Where this class fits best in your Rome plan

This works well on a day when you plan to walk a lot and want a break that still feels like Rome. Because the meeting point is near the Pantheon and Piazza Venezia, you can pair it with sightseeing before or after.
Also, the duration—around 3 hours—fits neatly between morning plans and evening dinner. And because you end back at the same meeting point, you can keep your route simple.
One more planning note: this is often booked ahead (on average about 25 days in advance). If you want a specific day, you will do better reserving early rather than hoping for last-minute availability.
Who should book this (and who might want a different option)
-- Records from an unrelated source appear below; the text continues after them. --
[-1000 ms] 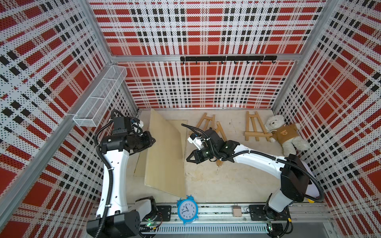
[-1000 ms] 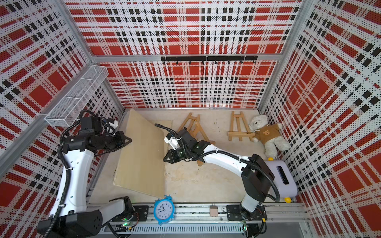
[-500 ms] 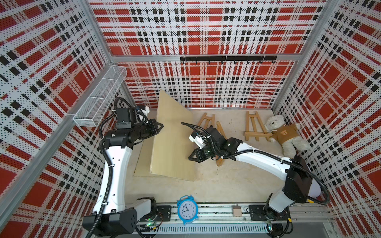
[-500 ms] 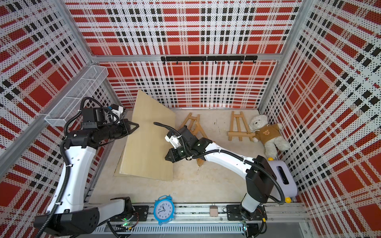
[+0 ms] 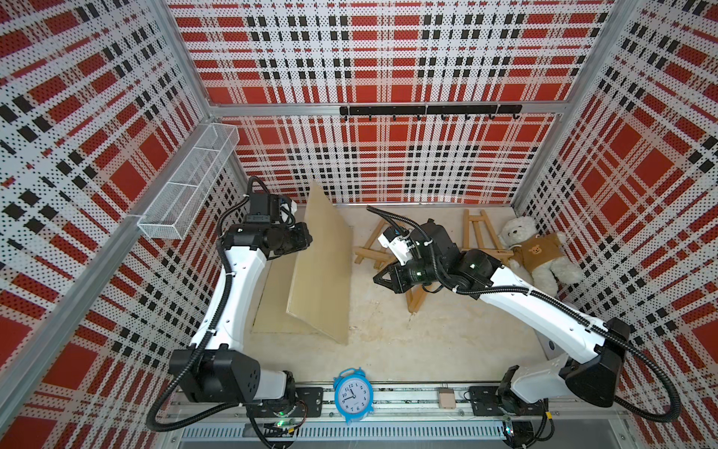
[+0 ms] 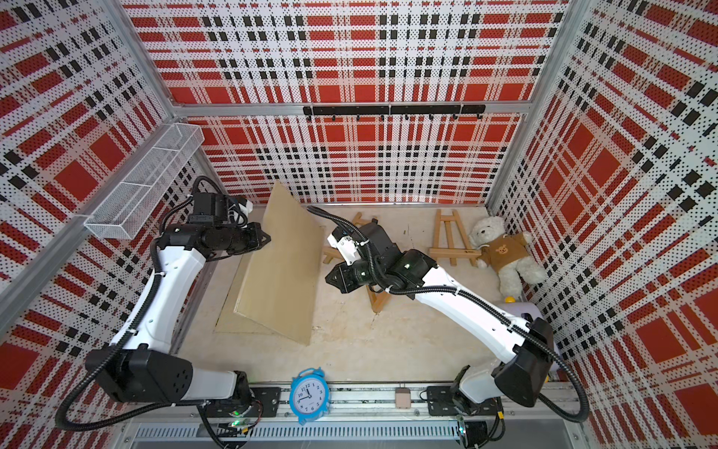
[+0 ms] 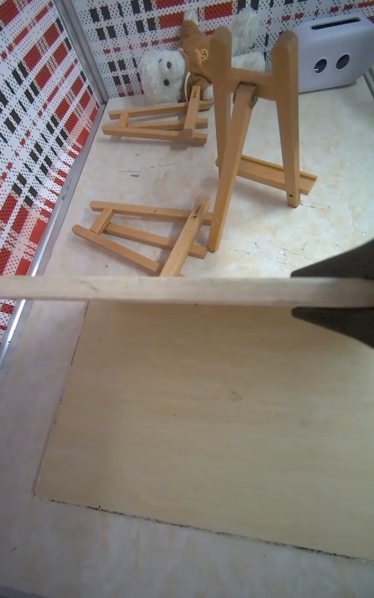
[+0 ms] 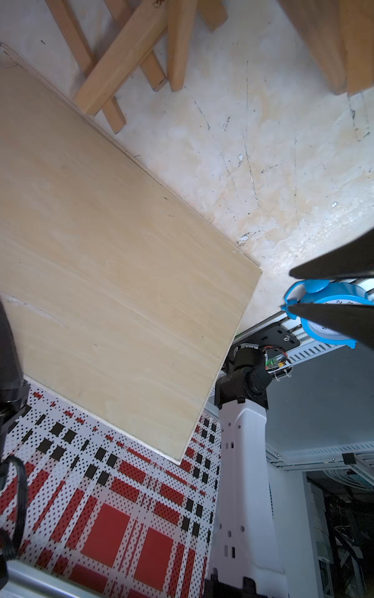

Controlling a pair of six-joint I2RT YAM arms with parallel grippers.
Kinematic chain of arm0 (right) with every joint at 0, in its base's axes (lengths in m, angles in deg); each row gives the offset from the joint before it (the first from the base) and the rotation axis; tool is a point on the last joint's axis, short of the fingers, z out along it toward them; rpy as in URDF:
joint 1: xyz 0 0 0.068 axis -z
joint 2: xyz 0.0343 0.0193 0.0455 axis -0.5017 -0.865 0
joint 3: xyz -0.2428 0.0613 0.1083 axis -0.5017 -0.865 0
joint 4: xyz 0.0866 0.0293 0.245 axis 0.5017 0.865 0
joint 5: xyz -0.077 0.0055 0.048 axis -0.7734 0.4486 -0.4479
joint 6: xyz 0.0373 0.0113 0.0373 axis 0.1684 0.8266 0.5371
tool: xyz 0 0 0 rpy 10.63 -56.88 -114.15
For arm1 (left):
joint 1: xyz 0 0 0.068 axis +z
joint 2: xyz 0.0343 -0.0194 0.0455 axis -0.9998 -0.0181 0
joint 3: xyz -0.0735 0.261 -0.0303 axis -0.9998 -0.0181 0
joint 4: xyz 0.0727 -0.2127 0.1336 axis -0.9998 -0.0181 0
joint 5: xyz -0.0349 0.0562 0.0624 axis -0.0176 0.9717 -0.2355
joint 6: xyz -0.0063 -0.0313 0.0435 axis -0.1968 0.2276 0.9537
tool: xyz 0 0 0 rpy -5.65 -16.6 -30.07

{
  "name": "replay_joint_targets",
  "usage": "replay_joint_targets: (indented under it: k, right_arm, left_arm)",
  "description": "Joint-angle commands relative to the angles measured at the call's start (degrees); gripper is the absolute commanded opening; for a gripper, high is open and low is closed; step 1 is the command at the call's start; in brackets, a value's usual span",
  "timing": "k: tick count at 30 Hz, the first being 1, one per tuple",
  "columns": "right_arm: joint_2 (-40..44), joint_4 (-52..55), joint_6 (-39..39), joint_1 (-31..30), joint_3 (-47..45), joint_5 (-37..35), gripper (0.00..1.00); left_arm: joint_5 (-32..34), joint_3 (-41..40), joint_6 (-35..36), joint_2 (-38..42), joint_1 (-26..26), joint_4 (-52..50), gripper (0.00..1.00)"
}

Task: Disassemble the easel
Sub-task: Place the drawing board on the drawing board.

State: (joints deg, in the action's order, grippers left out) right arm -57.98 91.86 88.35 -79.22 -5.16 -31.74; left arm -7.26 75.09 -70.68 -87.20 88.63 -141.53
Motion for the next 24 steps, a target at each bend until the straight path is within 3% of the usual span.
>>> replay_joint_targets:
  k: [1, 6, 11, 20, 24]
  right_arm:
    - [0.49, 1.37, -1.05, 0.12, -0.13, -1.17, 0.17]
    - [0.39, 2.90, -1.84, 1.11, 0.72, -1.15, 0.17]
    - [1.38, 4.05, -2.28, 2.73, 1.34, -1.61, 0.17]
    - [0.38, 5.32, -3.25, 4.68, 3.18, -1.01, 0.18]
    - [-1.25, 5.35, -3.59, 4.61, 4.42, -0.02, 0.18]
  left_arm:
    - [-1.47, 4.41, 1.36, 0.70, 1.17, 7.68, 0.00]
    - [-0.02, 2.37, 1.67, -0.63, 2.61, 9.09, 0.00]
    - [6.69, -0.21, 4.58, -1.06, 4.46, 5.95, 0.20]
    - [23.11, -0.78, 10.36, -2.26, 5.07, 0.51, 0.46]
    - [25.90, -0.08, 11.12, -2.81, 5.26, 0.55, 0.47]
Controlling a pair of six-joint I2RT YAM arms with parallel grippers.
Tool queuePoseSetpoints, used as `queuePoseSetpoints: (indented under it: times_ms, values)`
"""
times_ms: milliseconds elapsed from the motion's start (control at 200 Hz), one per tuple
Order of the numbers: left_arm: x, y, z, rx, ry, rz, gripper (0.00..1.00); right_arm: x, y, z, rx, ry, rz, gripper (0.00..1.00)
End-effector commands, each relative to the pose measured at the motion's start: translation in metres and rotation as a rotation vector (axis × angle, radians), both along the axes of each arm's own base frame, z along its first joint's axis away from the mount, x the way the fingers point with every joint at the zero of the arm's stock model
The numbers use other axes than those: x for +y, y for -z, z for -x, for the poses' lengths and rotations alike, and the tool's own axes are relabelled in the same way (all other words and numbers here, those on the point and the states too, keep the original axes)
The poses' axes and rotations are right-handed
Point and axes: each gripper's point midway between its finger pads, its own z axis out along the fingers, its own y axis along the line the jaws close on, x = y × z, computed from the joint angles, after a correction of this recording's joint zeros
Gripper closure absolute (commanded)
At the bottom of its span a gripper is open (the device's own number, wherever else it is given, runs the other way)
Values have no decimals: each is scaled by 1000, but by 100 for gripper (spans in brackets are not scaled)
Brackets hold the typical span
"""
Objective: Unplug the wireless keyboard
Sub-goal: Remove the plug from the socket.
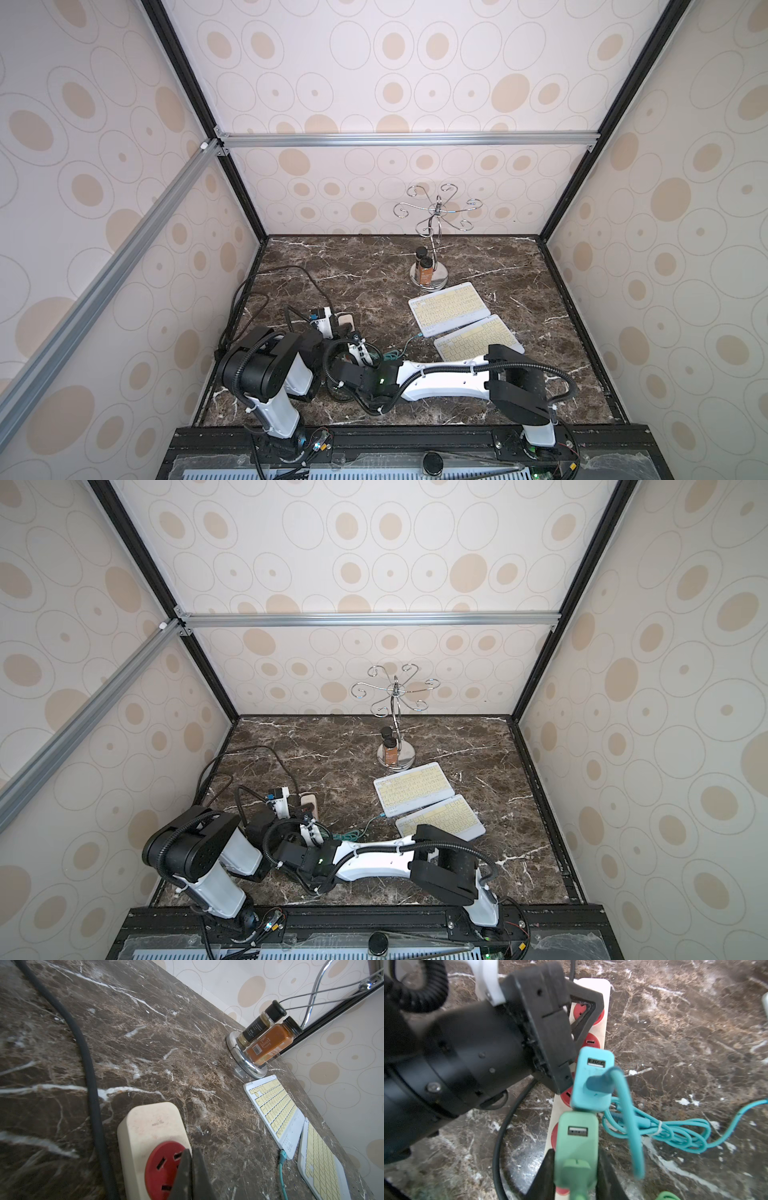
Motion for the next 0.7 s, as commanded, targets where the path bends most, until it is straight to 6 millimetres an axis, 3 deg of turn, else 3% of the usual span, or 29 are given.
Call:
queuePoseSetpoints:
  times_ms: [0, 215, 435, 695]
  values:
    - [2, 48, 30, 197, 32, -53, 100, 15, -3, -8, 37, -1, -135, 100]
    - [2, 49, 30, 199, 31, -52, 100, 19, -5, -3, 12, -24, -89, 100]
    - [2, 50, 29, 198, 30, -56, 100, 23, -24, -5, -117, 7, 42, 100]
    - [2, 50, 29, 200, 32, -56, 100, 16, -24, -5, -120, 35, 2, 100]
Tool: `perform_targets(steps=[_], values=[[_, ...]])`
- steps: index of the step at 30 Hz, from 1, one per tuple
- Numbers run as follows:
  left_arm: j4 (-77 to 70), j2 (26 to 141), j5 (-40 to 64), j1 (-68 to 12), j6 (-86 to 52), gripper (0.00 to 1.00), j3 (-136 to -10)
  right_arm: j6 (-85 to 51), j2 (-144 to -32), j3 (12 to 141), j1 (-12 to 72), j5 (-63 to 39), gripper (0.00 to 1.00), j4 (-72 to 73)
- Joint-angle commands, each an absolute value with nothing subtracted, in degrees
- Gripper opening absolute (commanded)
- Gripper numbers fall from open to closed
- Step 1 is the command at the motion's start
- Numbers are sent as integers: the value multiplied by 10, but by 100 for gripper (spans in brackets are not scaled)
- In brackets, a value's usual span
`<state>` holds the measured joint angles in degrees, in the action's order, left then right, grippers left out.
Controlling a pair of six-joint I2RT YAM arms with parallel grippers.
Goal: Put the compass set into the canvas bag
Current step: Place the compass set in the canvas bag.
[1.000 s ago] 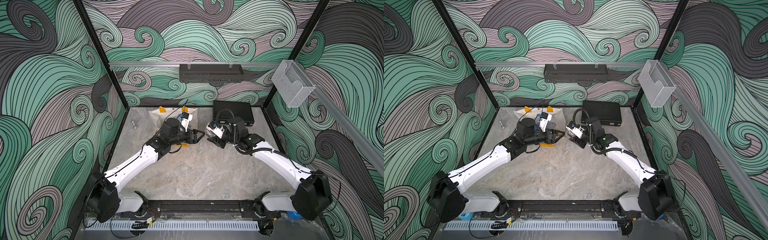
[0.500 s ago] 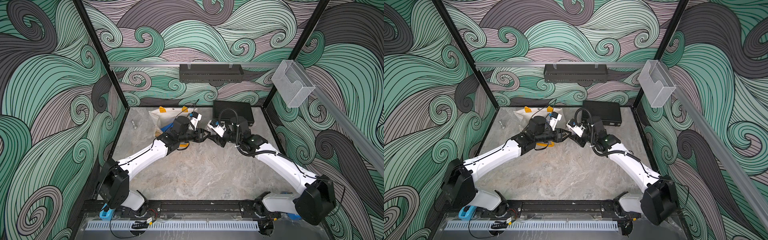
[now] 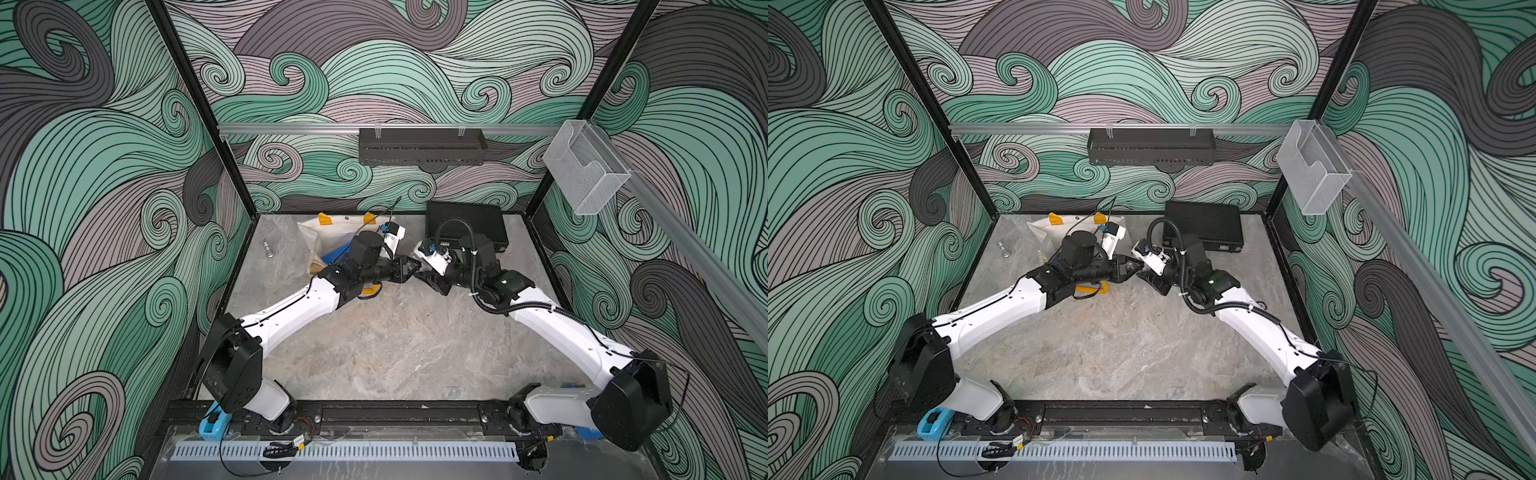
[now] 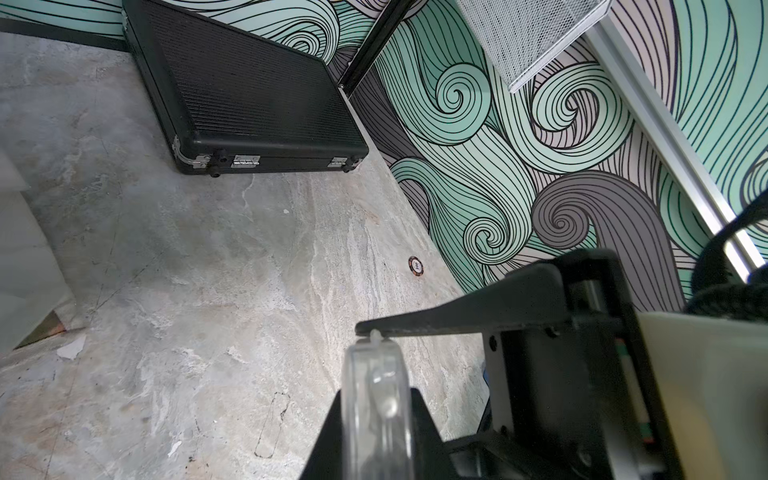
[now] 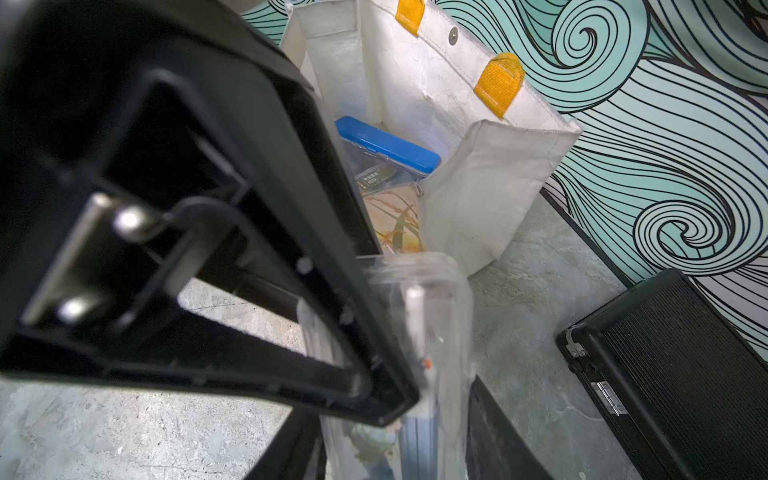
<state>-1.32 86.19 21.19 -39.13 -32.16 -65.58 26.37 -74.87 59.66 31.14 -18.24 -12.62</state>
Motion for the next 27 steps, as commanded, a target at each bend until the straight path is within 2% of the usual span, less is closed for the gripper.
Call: perform_targets(steps=[1,5,7,13,15,22,27], values=[[-29,870,213,-394,-315,11,-680,270,-748,598,320,-200,35,-113],[-26,867,212,-394,-313,8,-679,272,-751,600,323,-196,38,-109],[-27,864,207,-394,-311,7,-678,269,-751,599,323,-193,42,-106],[-17,851,181,-392,-292,6,-674,237,-729,586,324,-157,75,-85],[-8,839,155,-391,-284,6,-672,232,-712,586,324,-143,100,-91],[56,745,9,-369,-219,6,-666,158,-637,575,311,-25,100,-103],[114,674,-97,-318,-173,7,-666,120,-613,551,288,21,100,-125]])
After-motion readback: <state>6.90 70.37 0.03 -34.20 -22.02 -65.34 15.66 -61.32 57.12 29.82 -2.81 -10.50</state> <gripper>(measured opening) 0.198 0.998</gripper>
This class is a strong match if you:
- Want hands-on cooking in central Rome
- Like the idea of making stuffed and non-stuffed pasta
- Prefer small groups (max 10) over big-tour chaos
- Travel with a mixed-age group or want a fun, shared activity
It may not be the best fit if:
- Mobility is limited (the class is not accessible for people with limited mobility such as crutches)
- You know you do not want anything with parmigiano/ricotta or truffle oil (the sample menu includes both, and the data provided does not mention substitutions)
Tips to make your class smooth and genuinely fun
Here are a few practical moves that match what the experience seems designed for:
- Come hungry. You are learning and then eating a full meal, plus dessert.
- Wear something you can get flour on. Fresh pasta is tactile. It happens.
- Ask questions early. If you get stuck on dough consistency or shaping, speaking up fast helps.
- Go in curious, not confident. Most people start with zero pasta-making experience, and the class structure supports beginners.
- Expect a lively group table. Communal eating is part of the experience, so plan to enjoy conversation instead of rushing off right after.
If you like souvenirs, this is the kind you can’t buy: you learn a technique and you get to eat it immediately.
Should you book Pastamania in Rome?
If your ideal Rome day includes hands-on learning, good structure, and a meal that is part of the lesson—not just an add-on—then yes, I think you should book it.
It is especially worth it when you want to spend time near the Pantheon/Piazza Venezia area but still do something that feels local and human. With small-group size, three pasta styles, and a communal table ending with chocolate salami, the experience is built for people who like doing more than just looking.
If accessibility is your main concern, take that seriously and look for a different option. Otherwise, this is a fun, practical, food-first way to experience Rome. And once you know how ravioli, tortelli, and fettuccine come together, you will remember the city through taste, not just landmarks.
FAQ
What pasta will I make during the class?
You’ll learn to make fresh pasta including ravioli, tortelli, and fettuccine from scratch, and you’ll also prepare sauces to go with them.
What do I eat at the end?
The experience ends with a communal table meal featuring the pasta you made, plus dessert. The sample menu includes ravioli with parmigiano and ricotta (with truffle oil) and butter & sage, tortelli with parmigiano/ricotta/nutmeg and butter & sage, fettuccine with tomato sauce, and chocolate salami.
How long does the experience last?
It lasts about 3 hours.
Where do I meet, and does it end nearby?
You meet at Palazzo Grazioli, Via della Gatta, 14, 00186 Roma RM, Italy, and the activity ends back at the meeting point.
Is the class offered in English, and how big is the group?
The experience is offered in English and has a maximum group size of 10 travelers.
Is the class accessible, and are service animals allowed?
The experience is not accessible for people with limited mobility (for example, crutches). Service animals are allowed.